A drama of this complexity will, in the best hands, move like clockwork, and “Intuition” does. Ms. Goodman uses every part of the buffalo: A diary entry that looked like ambient characterization comes up again, subpoenaed in court. In her meticulousness, Ms. Goodman can overdo a point, but her pedantic thrusts come to seem a part of her characters’ interior sinks:
‘He’s talented,’ she said.
‘So what?’
They both knew that in the end, talent hardly mattered if you couldn’t get results. Lots of people were talented. Talent and intelligence, not to mention tireless hard work, got lab scientists through the door, but – this was the dirty secret – you needed luck. You might be prepared and bright and diligent, and fail and fail and fail.
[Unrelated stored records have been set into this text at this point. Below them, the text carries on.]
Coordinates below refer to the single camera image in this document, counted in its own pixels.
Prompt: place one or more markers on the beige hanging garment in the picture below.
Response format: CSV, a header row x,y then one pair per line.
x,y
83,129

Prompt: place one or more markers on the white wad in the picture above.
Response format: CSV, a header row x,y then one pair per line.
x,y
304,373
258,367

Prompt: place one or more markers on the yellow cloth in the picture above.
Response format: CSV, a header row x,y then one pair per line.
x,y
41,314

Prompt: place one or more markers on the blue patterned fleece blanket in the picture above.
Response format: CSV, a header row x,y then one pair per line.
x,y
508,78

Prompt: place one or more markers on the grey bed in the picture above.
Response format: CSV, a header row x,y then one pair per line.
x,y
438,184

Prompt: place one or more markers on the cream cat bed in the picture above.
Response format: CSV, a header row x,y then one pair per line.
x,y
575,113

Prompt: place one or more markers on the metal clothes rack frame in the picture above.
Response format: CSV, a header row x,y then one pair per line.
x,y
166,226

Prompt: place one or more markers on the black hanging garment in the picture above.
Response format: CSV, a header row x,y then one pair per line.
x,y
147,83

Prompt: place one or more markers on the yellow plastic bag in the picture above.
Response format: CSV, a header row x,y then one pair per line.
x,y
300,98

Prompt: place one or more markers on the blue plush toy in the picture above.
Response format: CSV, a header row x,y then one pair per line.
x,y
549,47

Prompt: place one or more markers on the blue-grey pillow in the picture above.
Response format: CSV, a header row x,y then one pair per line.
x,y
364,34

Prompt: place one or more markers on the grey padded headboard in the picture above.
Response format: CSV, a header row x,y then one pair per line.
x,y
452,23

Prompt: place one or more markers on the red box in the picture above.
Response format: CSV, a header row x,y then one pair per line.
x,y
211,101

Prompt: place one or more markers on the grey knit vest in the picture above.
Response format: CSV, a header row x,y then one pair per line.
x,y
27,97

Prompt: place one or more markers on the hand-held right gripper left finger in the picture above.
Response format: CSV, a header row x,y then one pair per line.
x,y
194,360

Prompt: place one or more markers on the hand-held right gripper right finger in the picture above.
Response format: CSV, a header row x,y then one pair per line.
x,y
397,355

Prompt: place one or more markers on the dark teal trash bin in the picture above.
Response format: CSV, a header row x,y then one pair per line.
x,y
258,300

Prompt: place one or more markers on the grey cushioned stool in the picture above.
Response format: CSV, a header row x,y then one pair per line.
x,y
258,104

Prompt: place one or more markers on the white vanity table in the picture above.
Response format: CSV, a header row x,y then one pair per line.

Ms. Goodman paints Cambridge, where she lives, as a place of non-Faustian ambition, where an intellect’s aspirations seem either wellmeant or simply mistaken, but never devilish. Some of this vanilla excellence comes through in Ms. Goodman’s own style, which often sounds more selected than spoken: “Although Jacob no longer practiced seriously, he was a wily competitor.” On the same page: “The difference was, Marion’s pessimism had been earned, while Feng was a natural.” These distinctions make sense, however, and they fit the Cantabridgian scene.
Ms. Goodman writes from the viewpoint of four major characters and more minor ones, and she is always on, swooshing in to introduce a character at any instance. Characterization and events are totally fused; here again her style can seem pedantic. Marion, the rigorist, “loved to taste the bitter in food as much as other people loved the sweet.” Sometimes, for minor characters, she borrows, a little too briskly, from satirized campus stereotypes like the absentminded professor or the eccentric: Larry, a programmer at MIT, “had a pronounced New York accent, and wore a white cowboy hat and bolo tie, as if to show he came from a part of Brooklyn in the Southwest. He built harpsichords from kits in his spare time, although he played them badly.”
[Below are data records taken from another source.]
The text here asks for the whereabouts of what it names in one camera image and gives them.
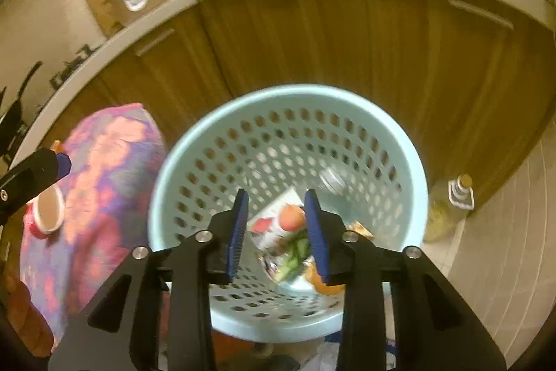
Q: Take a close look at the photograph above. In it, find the yellow cooking oil bottle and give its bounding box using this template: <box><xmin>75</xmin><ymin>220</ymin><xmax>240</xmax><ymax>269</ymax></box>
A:
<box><xmin>423</xmin><ymin>173</ymin><xmax>474</xmax><ymax>243</ymax></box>

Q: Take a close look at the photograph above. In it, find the red paper cup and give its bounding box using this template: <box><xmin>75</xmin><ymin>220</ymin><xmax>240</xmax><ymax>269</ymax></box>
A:
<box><xmin>24</xmin><ymin>184</ymin><xmax>66</xmax><ymax>239</ymax></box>

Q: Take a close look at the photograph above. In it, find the orange snack packet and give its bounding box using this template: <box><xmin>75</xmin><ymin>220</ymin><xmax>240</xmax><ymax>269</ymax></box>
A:
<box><xmin>346</xmin><ymin>220</ymin><xmax>374</xmax><ymax>241</ymax></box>

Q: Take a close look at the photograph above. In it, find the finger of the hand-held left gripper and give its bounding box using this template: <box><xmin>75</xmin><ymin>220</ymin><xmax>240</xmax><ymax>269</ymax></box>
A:
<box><xmin>0</xmin><ymin>147</ymin><xmax>72</xmax><ymax>224</ymax></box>

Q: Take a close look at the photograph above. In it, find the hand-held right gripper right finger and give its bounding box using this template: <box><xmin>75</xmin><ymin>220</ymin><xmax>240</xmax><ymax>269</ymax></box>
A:
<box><xmin>304</xmin><ymin>188</ymin><xmax>507</xmax><ymax>371</ymax></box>

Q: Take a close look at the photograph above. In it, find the black wok pan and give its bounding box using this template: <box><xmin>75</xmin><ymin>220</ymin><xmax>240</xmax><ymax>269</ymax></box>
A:
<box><xmin>0</xmin><ymin>60</ymin><xmax>44</xmax><ymax>154</ymax></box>

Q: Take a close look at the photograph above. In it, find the light blue plastic basket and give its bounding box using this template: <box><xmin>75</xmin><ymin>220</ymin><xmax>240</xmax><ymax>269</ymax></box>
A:
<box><xmin>148</xmin><ymin>83</ymin><xmax>431</xmax><ymax>343</ymax></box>

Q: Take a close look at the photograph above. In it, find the floral purple tablecloth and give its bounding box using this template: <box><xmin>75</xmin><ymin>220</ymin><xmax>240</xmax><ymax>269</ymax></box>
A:
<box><xmin>0</xmin><ymin>104</ymin><xmax>170</xmax><ymax>358</ymax></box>

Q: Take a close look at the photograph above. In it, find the printed white snack packet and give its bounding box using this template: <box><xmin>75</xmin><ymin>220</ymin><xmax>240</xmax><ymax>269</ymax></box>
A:
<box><xmin>247</xmin><ymin>186</ymin><xmax>316</xmax><ymax>280</ymax></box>

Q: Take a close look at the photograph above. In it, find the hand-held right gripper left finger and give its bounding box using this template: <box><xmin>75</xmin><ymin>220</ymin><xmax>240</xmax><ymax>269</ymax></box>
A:
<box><xmin>48</xmin><ymin>188</ymin><xmax>250</xmax><ymax>371</ymax></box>

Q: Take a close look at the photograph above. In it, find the wooden kitchen base cabinet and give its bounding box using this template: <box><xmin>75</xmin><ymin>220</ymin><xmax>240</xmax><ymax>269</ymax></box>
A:
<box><xmin>9</xmin><ymin>0</ymin><xmax>556</xmax><ymax>224</ymax></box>

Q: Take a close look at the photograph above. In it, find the black gas stove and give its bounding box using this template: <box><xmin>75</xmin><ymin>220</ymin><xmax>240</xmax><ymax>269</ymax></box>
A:
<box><xmin>50</xmin><ymin>43</ymin><xmax>105</xmax><ymax>91</ymax></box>

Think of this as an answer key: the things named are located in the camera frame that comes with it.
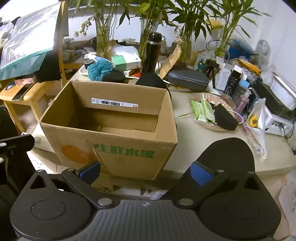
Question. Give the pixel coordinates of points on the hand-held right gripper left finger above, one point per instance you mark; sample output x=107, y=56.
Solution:
x=89, y=172

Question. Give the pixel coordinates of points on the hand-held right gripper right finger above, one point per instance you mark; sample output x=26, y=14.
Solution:
x=201, y=173

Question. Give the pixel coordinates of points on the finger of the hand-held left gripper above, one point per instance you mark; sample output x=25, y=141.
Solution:
x=18, y=142

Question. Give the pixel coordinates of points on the black foam pad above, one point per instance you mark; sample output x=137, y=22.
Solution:
x=150, y=80
x=229, y=153

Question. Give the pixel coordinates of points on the brown cardboard box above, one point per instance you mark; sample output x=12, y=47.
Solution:
x=127, y=148

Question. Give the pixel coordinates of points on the blue bath loofah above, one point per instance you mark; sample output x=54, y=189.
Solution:
x=99, y=69

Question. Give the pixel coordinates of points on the clear ribbed basket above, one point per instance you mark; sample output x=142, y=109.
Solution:
x=208, y=126

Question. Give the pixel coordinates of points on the dark smartphone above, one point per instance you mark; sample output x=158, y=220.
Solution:
x=22, y=92

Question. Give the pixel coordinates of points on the black fabric pouch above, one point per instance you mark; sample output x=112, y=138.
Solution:
x=225, y=119

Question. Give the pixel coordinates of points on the copper pink box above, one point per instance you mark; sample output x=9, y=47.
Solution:
x=25, y=80

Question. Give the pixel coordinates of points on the small colourful trinkets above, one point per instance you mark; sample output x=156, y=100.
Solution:
x=212, y=102

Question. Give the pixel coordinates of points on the clear plastic sleeve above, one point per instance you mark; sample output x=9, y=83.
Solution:
x=259, y=129

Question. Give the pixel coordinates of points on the yellow tape measure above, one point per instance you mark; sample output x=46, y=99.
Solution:
x=252, y=121

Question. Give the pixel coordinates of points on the pink liquid bottle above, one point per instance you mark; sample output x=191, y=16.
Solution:
x=241, y=103

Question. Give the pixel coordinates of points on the white electronic device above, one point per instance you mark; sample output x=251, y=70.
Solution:
x=277, y=122

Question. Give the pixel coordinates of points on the grey zip case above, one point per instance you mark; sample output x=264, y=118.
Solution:
x=188, y=80

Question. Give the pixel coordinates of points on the wooden chair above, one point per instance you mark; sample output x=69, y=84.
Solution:
x=61, y=58

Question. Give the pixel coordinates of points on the white plastic tray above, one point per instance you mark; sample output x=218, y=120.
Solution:
x=82, y=70

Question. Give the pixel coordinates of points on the black printed carton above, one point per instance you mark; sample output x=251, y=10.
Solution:
x=233, y=81

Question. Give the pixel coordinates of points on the white tall carton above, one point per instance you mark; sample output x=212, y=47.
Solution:
x=223, y=74

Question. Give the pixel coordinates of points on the black device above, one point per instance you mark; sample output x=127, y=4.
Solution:
x=268, y=95

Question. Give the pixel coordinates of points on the dark grey round container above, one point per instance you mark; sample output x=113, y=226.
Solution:
x=90, y=64

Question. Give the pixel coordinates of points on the clear green plastic bag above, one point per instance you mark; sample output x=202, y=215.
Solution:
x=27, y=34

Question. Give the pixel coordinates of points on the orange red packet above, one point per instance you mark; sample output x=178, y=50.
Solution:
x=136, y=74

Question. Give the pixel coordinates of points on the small black tripod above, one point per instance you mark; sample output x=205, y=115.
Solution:
x=211, y=64

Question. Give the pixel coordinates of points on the white bag blue print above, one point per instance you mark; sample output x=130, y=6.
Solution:
x=203, y=61

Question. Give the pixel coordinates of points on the white bottle blue label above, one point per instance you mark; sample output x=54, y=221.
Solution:
x=90, y=55

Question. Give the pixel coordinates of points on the green white carton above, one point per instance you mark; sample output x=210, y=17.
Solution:
x=124, y=61

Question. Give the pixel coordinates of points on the brown paper bag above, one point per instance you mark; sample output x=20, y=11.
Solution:
x=171, y=60

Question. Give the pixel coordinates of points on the white appliance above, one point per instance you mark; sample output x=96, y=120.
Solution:
x=284, y=90

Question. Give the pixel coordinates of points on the yellow black folded umbrella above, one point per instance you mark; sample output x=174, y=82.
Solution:
x=249, y=66

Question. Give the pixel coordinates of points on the brown paper wrap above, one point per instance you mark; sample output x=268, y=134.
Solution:
x=113, y=48

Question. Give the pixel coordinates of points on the white plastic bag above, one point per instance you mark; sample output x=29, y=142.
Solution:
x=124, y=49

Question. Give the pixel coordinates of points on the black thermos bottle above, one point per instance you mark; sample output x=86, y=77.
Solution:
x=151, y=55

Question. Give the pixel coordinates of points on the dried flower sprig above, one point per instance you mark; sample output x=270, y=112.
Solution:
x=82, y=29
x=179, y=39

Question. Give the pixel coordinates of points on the blue plastic bag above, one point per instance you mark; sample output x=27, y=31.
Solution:
x=240, y=47

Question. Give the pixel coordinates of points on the white stand yellow top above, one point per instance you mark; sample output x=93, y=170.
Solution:
x=214, y=23
These weak spots appear in the middle of the novel, where Ms. Goodman must establish the ambiguity on which “Intuition” rests. Cliff’s ex, Robin, grows suspicious of Cliff’s amazing results and reports her misgivings, with some evidence, to the National Institutes of Health. Ms. Goodman’s own narratorial intervention would do the trick, but she keeps in character, alternately jealous Robin or careless Cliff, unloosing her own authorial omniscience only once, when at the end she must finally comment on the extent to which Cliff fools himself – an analysis even Cliff himself could not undertake.
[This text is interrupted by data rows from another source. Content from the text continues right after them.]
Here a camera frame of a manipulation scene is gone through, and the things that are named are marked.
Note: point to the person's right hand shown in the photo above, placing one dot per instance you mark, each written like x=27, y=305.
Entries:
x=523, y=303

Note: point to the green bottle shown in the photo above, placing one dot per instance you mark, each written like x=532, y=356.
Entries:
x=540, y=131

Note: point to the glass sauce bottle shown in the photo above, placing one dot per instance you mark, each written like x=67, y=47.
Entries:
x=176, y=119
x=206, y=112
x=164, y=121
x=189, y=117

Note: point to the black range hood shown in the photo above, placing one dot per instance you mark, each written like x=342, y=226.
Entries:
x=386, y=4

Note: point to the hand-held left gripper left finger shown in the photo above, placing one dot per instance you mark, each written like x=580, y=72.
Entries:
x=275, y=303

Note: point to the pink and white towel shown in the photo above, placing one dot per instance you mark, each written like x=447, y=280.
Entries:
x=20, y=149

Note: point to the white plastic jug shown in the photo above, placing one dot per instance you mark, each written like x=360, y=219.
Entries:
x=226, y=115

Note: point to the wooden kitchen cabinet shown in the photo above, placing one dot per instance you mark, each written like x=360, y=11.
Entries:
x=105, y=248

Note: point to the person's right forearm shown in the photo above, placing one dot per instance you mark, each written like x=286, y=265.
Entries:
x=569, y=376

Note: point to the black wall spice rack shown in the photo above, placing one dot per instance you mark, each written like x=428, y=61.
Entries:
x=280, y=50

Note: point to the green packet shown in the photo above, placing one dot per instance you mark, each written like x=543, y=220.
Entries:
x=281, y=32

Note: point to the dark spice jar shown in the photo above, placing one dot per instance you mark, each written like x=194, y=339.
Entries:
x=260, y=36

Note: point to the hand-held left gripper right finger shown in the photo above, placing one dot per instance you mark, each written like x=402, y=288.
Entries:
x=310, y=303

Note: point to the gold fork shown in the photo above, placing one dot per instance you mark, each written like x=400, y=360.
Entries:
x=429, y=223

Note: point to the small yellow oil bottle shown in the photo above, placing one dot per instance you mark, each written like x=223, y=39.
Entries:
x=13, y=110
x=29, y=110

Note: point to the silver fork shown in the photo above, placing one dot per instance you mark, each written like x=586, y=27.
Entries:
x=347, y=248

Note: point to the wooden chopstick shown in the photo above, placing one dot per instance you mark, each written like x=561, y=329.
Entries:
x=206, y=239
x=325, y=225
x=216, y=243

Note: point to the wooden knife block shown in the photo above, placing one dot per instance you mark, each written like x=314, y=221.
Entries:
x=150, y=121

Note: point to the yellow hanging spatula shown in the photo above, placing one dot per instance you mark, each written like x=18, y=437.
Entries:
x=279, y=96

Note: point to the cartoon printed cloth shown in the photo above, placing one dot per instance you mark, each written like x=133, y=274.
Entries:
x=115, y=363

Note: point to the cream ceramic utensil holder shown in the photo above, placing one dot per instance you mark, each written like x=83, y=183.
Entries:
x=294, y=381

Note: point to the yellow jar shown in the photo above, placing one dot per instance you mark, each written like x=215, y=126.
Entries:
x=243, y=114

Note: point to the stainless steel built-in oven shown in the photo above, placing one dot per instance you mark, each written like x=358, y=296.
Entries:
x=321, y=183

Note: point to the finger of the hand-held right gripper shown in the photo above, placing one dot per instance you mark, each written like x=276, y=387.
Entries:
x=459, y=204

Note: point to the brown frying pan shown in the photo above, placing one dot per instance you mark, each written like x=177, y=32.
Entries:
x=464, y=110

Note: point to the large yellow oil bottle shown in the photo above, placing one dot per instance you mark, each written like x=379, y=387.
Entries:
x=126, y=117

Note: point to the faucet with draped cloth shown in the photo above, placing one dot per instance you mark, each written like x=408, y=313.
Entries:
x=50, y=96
Meanwhile, Ms. Goodman will not let you root for anyone for very long. Each character’s voice is so convincing that he or she will change your mind about another character whom you have known intimately in a previous chapter. Marion and Sandy bond and battle, then Robin and Cliff dominate the tale, chasing a floating criterion of justice. Even the denouement seems to bite its own tail, drawing fresh blood. Robin reflects: “How strange the way success and failure contain each other.” Hearing follows hearing, and even in the last paragraph Marion is still learning, advancing the plot.
A book with no simple grain, “Intuition” outdoes the reader; it proves the robustness of Cantabridgian diligence, plotted to encompass both sides of the mind with calm workmanship. In the lab, hairless mice and their tumors open pinpricks of horror in the toylike gloss of Harvard Square, as Ms. Goodman’s bottomless themes waft up from her studious prose.